Your instructions
Please find every line in the entries below that contains the string "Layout", and copy it.

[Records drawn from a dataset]
--- START ---

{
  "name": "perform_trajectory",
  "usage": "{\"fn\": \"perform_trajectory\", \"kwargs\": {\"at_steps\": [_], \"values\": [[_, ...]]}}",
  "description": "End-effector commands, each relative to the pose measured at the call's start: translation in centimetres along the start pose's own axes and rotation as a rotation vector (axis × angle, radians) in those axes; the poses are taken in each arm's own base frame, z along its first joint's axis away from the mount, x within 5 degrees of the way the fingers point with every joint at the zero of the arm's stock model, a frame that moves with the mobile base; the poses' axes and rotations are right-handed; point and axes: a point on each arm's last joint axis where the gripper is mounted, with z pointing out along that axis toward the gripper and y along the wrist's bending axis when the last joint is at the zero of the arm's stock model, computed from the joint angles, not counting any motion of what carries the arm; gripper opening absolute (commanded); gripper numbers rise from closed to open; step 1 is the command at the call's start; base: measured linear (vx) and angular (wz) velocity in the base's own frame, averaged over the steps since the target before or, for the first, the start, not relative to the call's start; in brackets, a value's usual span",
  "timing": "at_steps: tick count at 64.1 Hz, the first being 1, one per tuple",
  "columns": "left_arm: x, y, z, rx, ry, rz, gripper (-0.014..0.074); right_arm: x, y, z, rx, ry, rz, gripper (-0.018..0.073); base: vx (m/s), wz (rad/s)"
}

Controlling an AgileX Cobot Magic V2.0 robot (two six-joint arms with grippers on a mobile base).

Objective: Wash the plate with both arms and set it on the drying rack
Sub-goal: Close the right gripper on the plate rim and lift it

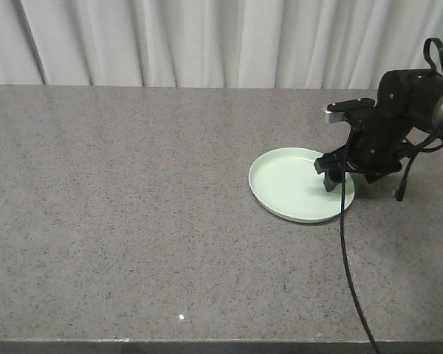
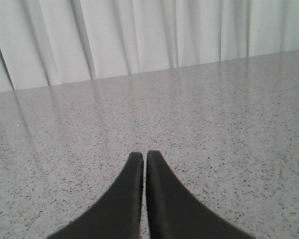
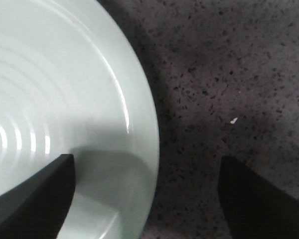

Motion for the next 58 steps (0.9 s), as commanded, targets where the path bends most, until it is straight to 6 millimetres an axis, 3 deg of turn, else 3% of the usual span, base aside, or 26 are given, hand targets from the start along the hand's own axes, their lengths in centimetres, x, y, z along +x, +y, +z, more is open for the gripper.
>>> {"fn": "perform_trajectory", "kwargs": {"at_steps": [1, 11, 36, 46, 58], "values": [[0.2, -0.1, 0.0, 0.010, -0.056, -0.013, 0.0003, -0.8, -0.5, -3.1, 0.026, -0.091, -0.002, 0.0523, 0.00, 0.00], [0.2, -0.1, 0.0, 0.010, -0.056, -0.013, 0.0003, -0.7, -0.4, -3.0, 0.024, -0.079, -0.002, 0.0400, 0.00, 0.00], [0.2, -0.1, 0.0, 0.010, -0.056, -0.013, 0.0003, -0.6, -0.4, -3.0, 0.021, -0.073, -0.001, -0.0015, 0.00, 0.00], [0.2, -0.1, 0.0, 0.010, -0.056, -0.013, 0.0003, -0.6, -0.4, -4.0, 0.024, -0.094, -0.001, -0.0011, 0.00, 0.00], [0.2, -0.1, 0.0, 0.010, -0.056, -0.013, 0.0003, -0.6, -0.3, -7.7, 0.039, -0.190, -0.003, -0.0011, 0.00, 0.00]]}}
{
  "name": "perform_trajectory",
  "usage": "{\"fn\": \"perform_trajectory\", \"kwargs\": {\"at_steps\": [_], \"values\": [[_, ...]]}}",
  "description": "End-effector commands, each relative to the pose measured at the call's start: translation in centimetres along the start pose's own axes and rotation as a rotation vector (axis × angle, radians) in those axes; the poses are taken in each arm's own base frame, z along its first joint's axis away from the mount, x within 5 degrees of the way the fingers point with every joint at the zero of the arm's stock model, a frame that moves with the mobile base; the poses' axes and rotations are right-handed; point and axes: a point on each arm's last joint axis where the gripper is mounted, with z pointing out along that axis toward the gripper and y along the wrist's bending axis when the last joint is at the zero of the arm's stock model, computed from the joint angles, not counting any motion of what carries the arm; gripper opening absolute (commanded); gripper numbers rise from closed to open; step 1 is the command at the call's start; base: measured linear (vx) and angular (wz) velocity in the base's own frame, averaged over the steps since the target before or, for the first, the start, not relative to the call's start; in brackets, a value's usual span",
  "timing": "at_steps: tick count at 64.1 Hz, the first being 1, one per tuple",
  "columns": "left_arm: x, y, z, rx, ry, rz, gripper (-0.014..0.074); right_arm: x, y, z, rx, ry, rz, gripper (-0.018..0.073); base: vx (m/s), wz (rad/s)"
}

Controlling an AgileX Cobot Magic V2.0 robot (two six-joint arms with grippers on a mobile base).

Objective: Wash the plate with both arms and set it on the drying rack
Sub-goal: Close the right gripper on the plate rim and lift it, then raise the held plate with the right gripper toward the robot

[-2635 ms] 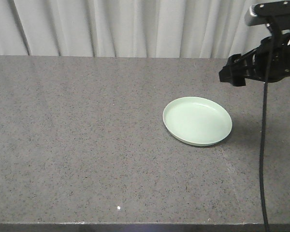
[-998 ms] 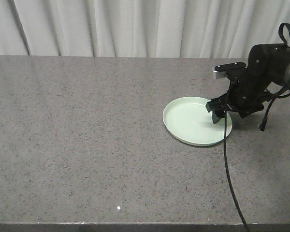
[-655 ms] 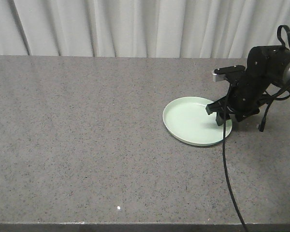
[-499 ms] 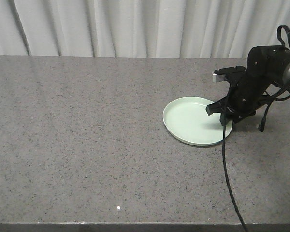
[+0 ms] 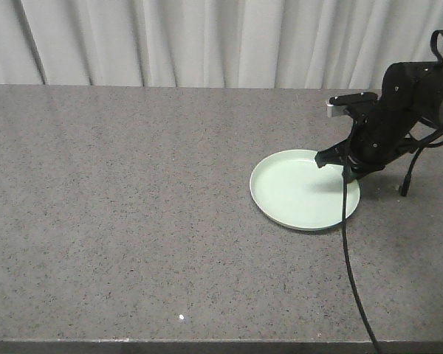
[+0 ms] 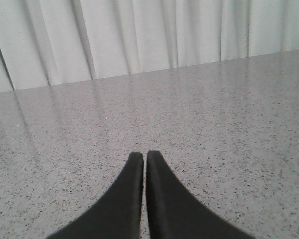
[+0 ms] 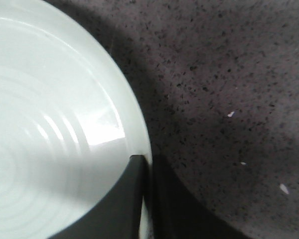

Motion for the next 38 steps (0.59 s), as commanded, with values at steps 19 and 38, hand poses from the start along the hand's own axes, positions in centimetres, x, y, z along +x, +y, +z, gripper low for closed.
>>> {"fn": "perform_trajectory", "kwargs": {"at_steps": [19, 38], "values": [[0.2, -0.1, 0.0, 0.010, -0.056, -0.013, 0.0003, 0.8, 0.2, -14.7, 0.076, -0.348, -0.027, -0.0011, 0.00, 0.00], [0.2, -0.1, 0.0, 0.010, -0.056, -0.013, 0.0003, 5.2, 1.7, -23.5, 0.039, -0.459, -0.059, -0.0011, 0.00, 0.00]]}}
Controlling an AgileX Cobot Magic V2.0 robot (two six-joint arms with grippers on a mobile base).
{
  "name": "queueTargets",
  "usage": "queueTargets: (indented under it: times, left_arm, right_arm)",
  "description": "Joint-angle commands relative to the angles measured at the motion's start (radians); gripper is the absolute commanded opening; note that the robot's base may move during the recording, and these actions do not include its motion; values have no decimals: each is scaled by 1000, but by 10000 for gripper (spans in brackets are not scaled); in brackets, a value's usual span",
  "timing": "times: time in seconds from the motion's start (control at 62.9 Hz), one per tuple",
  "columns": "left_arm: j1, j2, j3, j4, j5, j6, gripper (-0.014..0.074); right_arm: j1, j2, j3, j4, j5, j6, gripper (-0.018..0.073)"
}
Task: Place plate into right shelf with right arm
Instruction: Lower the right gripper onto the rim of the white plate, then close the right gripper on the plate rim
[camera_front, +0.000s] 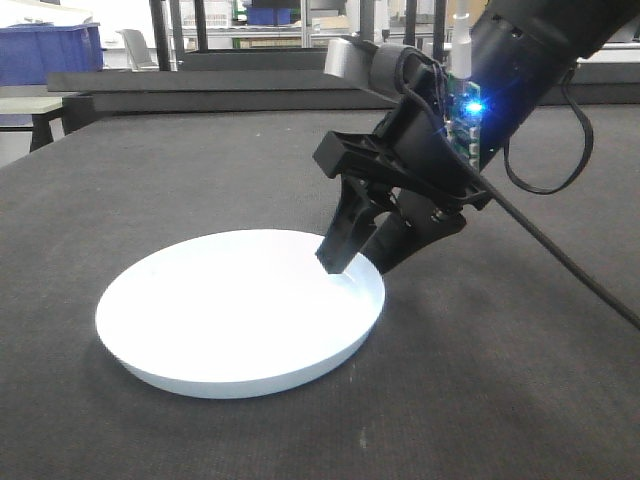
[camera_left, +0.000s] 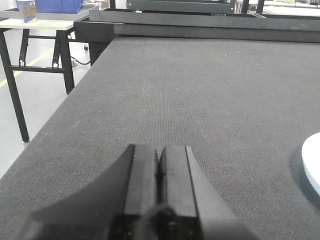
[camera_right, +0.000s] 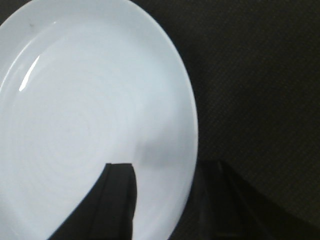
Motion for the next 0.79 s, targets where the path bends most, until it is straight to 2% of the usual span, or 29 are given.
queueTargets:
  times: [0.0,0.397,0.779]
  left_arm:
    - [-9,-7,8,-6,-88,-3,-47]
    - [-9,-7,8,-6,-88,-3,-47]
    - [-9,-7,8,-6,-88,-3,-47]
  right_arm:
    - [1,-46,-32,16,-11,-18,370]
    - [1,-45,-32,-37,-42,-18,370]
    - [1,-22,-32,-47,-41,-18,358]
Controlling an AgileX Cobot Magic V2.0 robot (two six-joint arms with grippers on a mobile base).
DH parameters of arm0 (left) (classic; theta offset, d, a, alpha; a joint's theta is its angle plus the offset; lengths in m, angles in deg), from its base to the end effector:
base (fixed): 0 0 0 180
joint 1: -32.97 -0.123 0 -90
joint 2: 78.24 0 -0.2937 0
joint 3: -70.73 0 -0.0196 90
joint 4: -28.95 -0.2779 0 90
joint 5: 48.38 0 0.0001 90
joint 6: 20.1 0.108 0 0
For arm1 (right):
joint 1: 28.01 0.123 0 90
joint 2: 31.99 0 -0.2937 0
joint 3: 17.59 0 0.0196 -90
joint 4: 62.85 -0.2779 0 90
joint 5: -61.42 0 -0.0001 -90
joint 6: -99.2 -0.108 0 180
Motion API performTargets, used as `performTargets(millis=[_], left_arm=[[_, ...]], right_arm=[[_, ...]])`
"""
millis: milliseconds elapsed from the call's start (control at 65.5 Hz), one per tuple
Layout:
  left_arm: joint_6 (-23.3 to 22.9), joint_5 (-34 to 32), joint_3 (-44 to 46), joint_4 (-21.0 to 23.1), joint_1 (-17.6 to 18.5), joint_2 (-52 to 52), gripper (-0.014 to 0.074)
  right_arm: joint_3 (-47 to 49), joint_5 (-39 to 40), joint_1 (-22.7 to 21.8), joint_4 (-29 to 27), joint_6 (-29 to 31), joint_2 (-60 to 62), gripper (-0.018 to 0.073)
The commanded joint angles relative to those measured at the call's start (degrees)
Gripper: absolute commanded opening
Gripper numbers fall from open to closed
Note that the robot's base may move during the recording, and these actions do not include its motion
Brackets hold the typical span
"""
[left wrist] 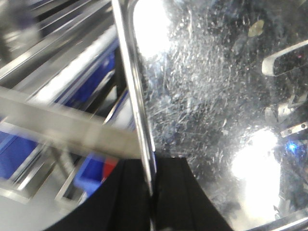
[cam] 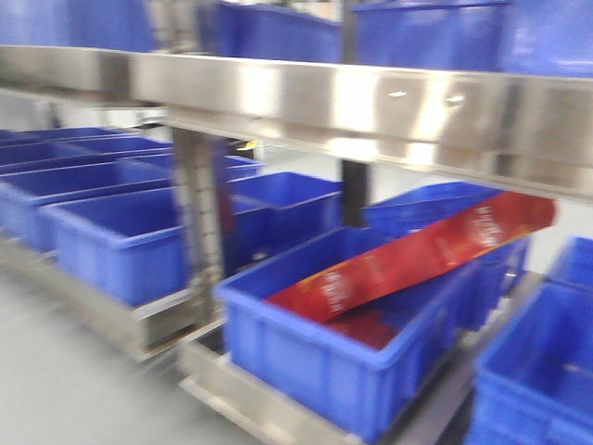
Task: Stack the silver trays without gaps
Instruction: 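Carry the steel tray in both grippers while driving to the other shelf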
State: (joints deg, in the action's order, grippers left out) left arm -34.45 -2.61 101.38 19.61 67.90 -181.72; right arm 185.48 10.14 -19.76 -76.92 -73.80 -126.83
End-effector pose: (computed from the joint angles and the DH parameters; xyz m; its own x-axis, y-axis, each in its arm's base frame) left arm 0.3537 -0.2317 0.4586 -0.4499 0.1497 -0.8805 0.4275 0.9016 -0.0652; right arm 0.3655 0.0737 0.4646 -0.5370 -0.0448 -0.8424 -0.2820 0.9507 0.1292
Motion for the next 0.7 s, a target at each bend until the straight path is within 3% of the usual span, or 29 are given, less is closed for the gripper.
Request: performTargets(millis=[0,687], left_arm=[[0.8,-3.5,0.5,2.5,0.8,1.0,-0.0008],[0.8,-3.5,0.5,2.5,0.8,1.0,-0.0008]], right_arm=[[0.8,2.5,0.6,-3.3,1.1,0.6,-0.0070],[0.8,2.5,0.6,-3.3,1.1,0.6,-0.0070]])
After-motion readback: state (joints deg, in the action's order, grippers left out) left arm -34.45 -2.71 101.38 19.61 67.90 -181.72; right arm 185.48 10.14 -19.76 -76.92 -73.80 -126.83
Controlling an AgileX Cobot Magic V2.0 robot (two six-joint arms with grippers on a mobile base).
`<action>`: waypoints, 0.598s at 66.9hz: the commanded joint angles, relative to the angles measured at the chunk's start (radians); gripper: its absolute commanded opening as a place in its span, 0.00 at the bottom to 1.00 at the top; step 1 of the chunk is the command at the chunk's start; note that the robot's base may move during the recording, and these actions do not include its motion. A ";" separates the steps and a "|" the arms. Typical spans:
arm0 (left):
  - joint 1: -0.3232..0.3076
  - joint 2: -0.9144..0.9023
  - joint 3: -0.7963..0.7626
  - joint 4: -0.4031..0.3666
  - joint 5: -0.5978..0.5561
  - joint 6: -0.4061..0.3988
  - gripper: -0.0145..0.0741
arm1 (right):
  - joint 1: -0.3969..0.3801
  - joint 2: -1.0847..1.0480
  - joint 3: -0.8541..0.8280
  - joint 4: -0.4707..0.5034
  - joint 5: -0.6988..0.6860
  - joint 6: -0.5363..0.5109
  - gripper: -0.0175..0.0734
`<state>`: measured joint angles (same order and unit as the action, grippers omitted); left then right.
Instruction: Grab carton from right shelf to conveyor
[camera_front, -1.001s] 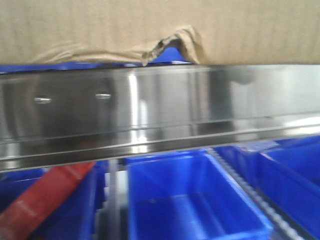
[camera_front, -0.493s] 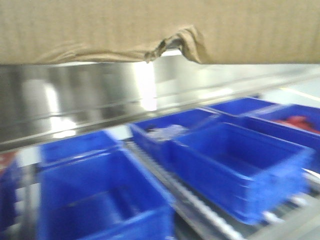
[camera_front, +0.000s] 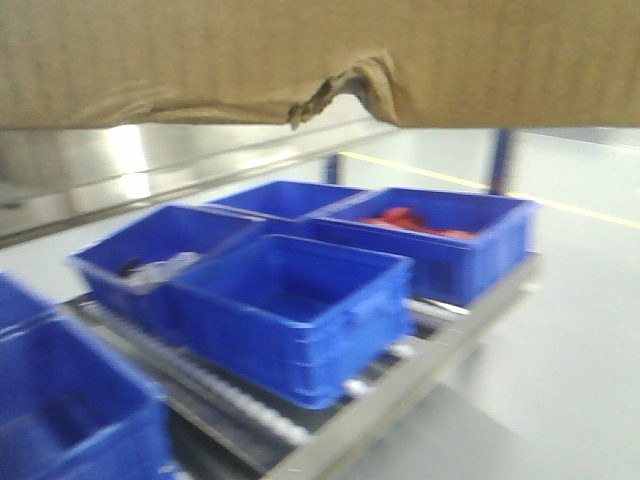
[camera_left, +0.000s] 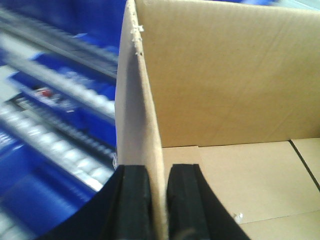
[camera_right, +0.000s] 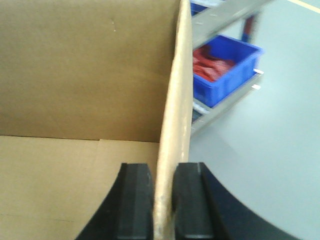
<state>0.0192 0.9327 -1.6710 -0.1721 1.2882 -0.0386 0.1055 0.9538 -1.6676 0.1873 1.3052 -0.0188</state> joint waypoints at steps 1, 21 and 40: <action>-0.002 -0.009 -0.007 -0.045 -0.067 0.002 0.14 | -0.001 -0.010 -0.004 0.008 -0.084 -0.010 0.11; -0.002 -0.009 -0.007 -0.045 -0.067 0.002 0.14 | -0.001 -0.010 -0.004 0.008 -0.084 -0.010 0.11; -0.002 -0.009 -0.007 -0.045 -0.067 0.002 0.14 | -0.001 -0.010 -0.004 0.008 -0.084 -0.010 0.11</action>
<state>0.0192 0.9327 -1.6710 -0.1721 1.2882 -0.0386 0.1055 0.9538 -1.6676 0.1873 1.3032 -0.0188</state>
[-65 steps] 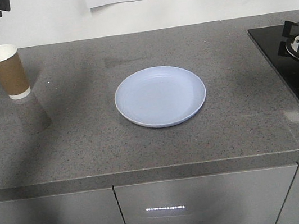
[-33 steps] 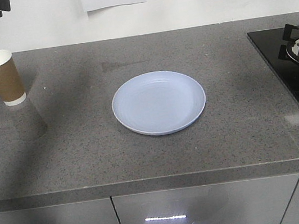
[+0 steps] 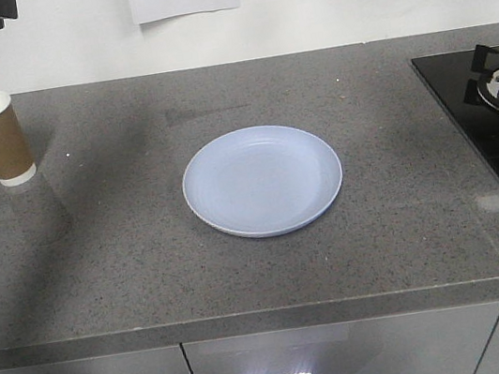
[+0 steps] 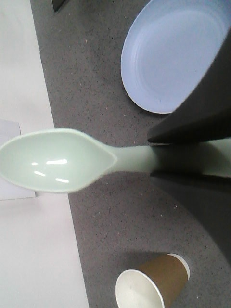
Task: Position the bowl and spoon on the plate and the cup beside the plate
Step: 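Approach the counter edge, centering the pale blue plate ahead, then creep forward to bring the plate within reach of both grippers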
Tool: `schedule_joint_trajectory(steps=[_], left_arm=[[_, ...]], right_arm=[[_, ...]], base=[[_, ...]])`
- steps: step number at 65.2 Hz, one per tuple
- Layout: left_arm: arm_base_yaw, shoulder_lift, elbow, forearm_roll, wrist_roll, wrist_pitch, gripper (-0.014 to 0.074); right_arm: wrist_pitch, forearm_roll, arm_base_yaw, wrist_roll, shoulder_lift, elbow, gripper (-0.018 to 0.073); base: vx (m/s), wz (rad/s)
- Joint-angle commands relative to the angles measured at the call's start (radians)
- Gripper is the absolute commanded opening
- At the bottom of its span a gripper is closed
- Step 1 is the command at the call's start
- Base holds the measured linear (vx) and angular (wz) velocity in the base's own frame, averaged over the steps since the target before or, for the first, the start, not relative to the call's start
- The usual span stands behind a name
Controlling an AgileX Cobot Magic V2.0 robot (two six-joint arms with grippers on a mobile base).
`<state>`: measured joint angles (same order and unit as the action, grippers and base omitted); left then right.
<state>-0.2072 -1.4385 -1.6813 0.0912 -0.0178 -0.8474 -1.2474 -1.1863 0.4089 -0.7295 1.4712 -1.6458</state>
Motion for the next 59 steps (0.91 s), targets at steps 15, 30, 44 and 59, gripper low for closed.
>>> schedule_joint_trajectory(steps=[15,30,44,59], left_arm=[[-0.002,0.034,-0.026,0.009,0.005,0.065,-0.0006],[-0.002,0.034,-0.026,0.009,0.005,0.065,-0.0006],[-0.002,0.034,-0.026,0.009,0.005,0.065,-0.0006],[-0.002,0.034,-0.026,0.009,0.005,0.065,-0.0006]], right_arm=[[-0.04,-0.076,0.005,-0.009,-0.033,-0.03,-0.0006],[-0.04,-0.076,0.005,-0.009,-0.033,-0.03,-0.0006],[-0.04,-0.076,0.005,-0.009,-0.033,-0.03,-0.0006],[-0.04,-0.076,0.005,-0.009,-0.033,-0.03,-0.0006]], base=[[0.05,-0.02],[0.05,-0.02],[0.05,-0.02],[0.04,-0.02]])
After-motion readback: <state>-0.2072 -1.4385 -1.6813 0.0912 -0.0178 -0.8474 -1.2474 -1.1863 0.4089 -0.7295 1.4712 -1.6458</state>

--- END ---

Written answer
Layout:
- Layout: left_arm: arm_base_yaw, shoulder_lift, elbow, forearm_roll, wrist_roll, wrist_pitch, gripper (-0.014 to 0.074); right_arm: wrist_pitch, forearm_roll, arm_base_yaw, wrist_roll, shoulder_lift, elbow, gripper (-0.018 to 0.073); base: vx (m/s), wz (rad/s)

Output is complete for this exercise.